Set of principles needed for outsourcing contracts, says Unison

12 Feb 18

Public services trade union Unison has called for a set of principles – similar to standards adopted in the 1990s - imposed on private contractors that deliver public works.

In a letter to Cabinet Office minister David Lidington, Unison general secretary Dave Prentis said in-house service provision should be the default option for public service delivery.

But where private companies were involved “we need a set of principles to ensure that the driving force and prime consideration is the public, not the private interest”, Prentis wrote. 

He said that a ‘Nolan’ “for our 21st century public services” was needed.

The Nolan principles were adopted in public life following the 1990s ‘cash for questions’ scandal.

They are: selflessness, integrity, accountability, openness, honesty, objectivity and leadership.

Prentis said last month’s failure by outsourcing and construction contractor Carillion showed “it’s time to reassert the public service ethos when it comes to the delivery of public services”.

Prentis attacked, in particular, contractors who won public business and then sought to increase profits by lowering pay and benefits, practices that “not only place extra demands on the public purse, they also create future liabilities for the state when those workers retire with little or no pension entitlement”.

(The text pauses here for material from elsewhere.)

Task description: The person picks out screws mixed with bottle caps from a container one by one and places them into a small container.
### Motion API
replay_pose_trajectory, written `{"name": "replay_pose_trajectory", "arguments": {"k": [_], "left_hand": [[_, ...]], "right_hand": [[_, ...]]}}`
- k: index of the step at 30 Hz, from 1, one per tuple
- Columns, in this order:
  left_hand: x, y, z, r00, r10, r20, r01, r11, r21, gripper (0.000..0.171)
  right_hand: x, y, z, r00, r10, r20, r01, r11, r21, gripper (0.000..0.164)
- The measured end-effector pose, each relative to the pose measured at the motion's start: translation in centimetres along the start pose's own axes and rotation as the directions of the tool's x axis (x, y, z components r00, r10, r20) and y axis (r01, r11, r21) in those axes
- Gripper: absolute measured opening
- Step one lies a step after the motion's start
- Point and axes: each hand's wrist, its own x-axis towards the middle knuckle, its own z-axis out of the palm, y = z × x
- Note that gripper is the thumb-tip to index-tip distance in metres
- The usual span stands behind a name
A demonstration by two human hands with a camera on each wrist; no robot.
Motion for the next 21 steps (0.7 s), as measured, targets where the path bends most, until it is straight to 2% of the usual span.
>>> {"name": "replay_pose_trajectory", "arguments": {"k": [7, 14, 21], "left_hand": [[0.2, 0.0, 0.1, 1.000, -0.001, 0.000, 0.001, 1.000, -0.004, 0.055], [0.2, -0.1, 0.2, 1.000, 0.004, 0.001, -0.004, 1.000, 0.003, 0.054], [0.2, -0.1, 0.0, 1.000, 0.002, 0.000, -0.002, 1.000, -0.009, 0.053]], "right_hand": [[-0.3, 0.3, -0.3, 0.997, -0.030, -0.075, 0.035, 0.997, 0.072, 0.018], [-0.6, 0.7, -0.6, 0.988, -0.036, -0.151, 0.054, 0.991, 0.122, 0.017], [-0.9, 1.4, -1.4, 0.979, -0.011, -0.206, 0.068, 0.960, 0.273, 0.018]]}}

He added: “Selflessness and integrity mean there can be no place for companies that use tax havens, that blacklist workers for belonging to unions, make it hard for unions to represent the workforce, and generate profits by attacking pay and terms and conditions.”

The principles of accountability and openness require full transparency, Prentis also said.

Unison called for all public procurement information to be available online - including tender documentation, bids and all signed and amended contracts, with Freedom of Information requirements written into contracts.